In Desk Tracker, these categories are all check boxes, so multiple categories of questions can be selected, in case one interaction has multiple questions or subjects. Often, the patron asks a single question whose answer blends into other categories, this is an opportunity for us in the Scholarly Communications Office to educate and explain related concepts..

We will review these categories later and evaluate how and whether they worked for us. We will revise the categories as necessary. For example, we added “Digitization” because it is a different kind of category then the other items that show up on this list. Stay tuned as we review the categories in a few months and determine what did or did not work for us.

About Anne Gilliland

Anne T. Gilliland is the libraries’ Scholarly Communications Officer at the University of North Carolina, Chapel Hill.  She has a Master’s of Science in Library and Information Science from the University of Tennessee and a J.D. from Capital University.  She is licensed to practice law in Ohio but is on inactive status.

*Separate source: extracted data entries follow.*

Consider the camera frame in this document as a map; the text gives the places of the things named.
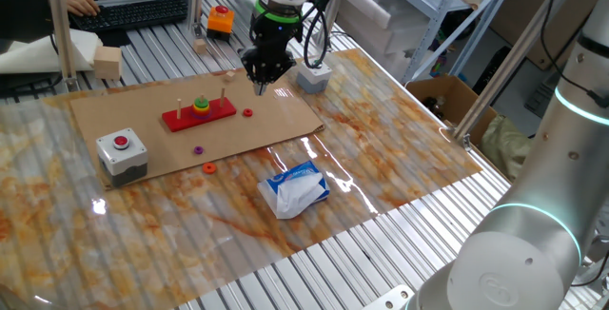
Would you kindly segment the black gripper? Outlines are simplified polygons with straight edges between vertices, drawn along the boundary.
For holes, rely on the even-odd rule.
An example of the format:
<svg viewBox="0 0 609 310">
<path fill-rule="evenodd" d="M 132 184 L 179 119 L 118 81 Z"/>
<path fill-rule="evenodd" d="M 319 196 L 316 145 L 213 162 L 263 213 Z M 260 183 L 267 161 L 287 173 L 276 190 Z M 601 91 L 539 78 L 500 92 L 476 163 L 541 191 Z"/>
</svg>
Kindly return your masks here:
<svg viewBox="0 0 609 310">
<path fill-rule="evenodd" d="M 296 61 L 287 44 L 302 41 L 303 25 L 299 19 L 285 23 L 266 16 L 252 16 L 249 37 L 251 45 L 240 50 L 240 59 L 256 95 L 264 95 L 267 85 L 275 83 Z"/>
</svg>

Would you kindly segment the person's bare hand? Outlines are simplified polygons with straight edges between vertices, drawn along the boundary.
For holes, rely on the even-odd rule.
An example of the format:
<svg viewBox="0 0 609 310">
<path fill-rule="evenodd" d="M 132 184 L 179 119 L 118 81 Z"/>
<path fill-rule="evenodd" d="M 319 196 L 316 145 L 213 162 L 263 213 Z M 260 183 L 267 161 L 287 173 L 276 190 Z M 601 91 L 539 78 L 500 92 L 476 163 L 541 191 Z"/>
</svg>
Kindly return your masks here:
<svg viewBox="0 0 609 310">
<path fill-rule="evenodd" d="M 66 0 L 69 13 L 77 16 L 96 16 L 100 8 L 94 0 Z"/>
</svg>

Anne has worked in academic libraries and related organizations since the 1970s, including 15 years at the Ohio Library and Information Network (OhioLINK), a virtual academic library program of the Ohio State Board of Regents.  In lieu of a more conventional mid-life crisis, Anne entered law school part-time at night in 2004.  She took a position as the Head of the Health Sciences Copyright Management Office at the Ohio State University in 2008, shortly before graduation.  She came to UNC in the summer of 2012.

Anne provides copyright consultations and education for the library and for university community as a whole.  In addition, she provides information and education on related areas of law, such as privacy.  Anne also works with library staff on other issues and projects related to new modes of scholarly communication.

About Brett D. Currier

Brett D. Currier is the Scholarly Communications Officer intern at the University of North Carolina, Chapel Hill.  He starts his fourth year in a joint Master’s of Science in Library and Information Science and a J.D., both from the University of North Carolina, this August 2014. Brett has been interning in the Scholarly Communications Office since January 2014 and graduates from both programs in May 2015.